What this task involves ->
Repeat the whole listing exactly as written.

Exercise data ->

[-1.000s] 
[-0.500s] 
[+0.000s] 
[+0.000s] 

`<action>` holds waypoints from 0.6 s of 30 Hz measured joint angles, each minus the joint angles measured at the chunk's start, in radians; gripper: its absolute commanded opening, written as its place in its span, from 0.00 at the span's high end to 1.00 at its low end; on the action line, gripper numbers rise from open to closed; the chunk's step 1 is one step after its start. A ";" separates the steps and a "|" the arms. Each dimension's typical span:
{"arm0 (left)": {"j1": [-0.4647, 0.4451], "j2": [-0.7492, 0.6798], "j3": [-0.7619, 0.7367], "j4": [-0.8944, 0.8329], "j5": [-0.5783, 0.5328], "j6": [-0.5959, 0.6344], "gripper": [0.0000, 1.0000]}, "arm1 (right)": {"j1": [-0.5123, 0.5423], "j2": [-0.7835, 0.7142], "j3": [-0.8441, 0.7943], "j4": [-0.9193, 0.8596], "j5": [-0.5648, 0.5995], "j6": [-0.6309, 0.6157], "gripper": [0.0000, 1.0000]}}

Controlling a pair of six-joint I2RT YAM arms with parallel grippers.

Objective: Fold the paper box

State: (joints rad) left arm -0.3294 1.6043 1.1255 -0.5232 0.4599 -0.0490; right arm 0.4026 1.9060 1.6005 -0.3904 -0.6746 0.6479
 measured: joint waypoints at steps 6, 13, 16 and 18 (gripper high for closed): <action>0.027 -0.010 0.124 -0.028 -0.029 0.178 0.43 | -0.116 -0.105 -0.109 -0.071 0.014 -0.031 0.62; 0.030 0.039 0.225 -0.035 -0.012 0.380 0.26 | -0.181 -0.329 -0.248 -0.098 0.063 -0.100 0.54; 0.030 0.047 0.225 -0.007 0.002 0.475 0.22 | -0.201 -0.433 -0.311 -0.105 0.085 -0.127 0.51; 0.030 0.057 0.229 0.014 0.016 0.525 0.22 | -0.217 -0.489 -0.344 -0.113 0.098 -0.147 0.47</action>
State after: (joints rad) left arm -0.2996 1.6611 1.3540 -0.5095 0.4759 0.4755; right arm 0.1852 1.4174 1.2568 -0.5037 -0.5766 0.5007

Response ->
[-1.000s] 
[-0.500s] 
[+0.000s] 
[+0.000s] 

`<action>` holds waypoints from 0.6 s of 30 Hz measured joint angles, each minus the joint angles measured at the chunk's start, in radians; gripper: its absolute commanded opening, written as its place in its span, from 0.00 at the span's high end to 1.00 at its low end; on the action line, gripper numbers rise from open to closed; the chunk's step 1 is one step after its start. A ";" separates the steps and a "|" the arms. Each dimension's typical span:
{"arm0 (left)": {"j1": [-0.4647, 0.4451], "j2": [-0.7492, 0.6798], "j3": [-0.7619, 0.7367], "j4": [-0.8944, 0.8329], "j5": [-0.5783, 0.5328], "j6": [-0.5959, 0.6344], "gripper": [0.0000, 1.0000]}, "arm1 (right)": {"j1": [-0.5123, 0.5423], "j2": [-0.7835, 0.7142], "j3": [-0.8441, 0.7943], "j4": [-0.9193, 0.8596], "j5": [-0.5648, 0.5995], "j6": [-0.6309, 0.6157], "gripper": [0.0000, 1.0000]}}

Controlling a pair of six-joint I2RT YAM arms with parallel grippers.

Objective: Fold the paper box

State: (joints rad) left arm -0.3294 1.6043 1.1255 -0.5232 0.4599 -0.0490; right arm 0.4026 1.9060 1.6005 -0.3904 -0.6746 0.6479
 measured: joint waypoints at steps 6, 13, 16 and 18 (gripper high for closed): <action>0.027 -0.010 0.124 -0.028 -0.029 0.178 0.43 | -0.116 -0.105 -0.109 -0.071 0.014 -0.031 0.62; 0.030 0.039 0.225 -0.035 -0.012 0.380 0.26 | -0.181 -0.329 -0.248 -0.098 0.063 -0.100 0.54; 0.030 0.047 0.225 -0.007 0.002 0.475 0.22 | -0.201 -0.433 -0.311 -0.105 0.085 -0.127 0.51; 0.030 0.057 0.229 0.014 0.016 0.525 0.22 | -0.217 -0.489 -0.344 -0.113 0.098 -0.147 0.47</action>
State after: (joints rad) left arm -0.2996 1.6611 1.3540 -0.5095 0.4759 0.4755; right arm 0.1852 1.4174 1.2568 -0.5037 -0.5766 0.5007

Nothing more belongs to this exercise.